** Record excerpts follows **
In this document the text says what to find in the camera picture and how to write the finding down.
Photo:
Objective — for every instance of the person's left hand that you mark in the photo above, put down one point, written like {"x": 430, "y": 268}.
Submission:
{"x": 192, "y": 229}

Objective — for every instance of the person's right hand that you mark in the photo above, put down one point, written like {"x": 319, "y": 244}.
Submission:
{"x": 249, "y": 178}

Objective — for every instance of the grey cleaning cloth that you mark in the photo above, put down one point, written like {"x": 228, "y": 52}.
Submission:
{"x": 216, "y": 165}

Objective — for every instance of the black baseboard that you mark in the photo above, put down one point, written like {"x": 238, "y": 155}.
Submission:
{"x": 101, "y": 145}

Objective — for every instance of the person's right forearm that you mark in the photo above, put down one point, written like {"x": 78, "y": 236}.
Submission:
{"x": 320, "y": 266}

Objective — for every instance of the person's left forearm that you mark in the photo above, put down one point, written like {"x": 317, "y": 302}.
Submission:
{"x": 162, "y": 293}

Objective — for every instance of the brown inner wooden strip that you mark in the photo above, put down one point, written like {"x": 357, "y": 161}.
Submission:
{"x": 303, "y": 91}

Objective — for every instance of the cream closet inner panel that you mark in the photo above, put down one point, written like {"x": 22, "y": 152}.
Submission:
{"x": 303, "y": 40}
** End of Record excerpts **
# Work item
Reproduce each line from the data that has "right" in it.

# Answer
Objective — for every instance of the person's right hand that you mark in the photo above, put down one point, written like {"x": 319, "y": 244}.
Objective — for every instance of the person's right forearm that you mark in the photo above, put down one point, written like {"x": 78, "y": 236}.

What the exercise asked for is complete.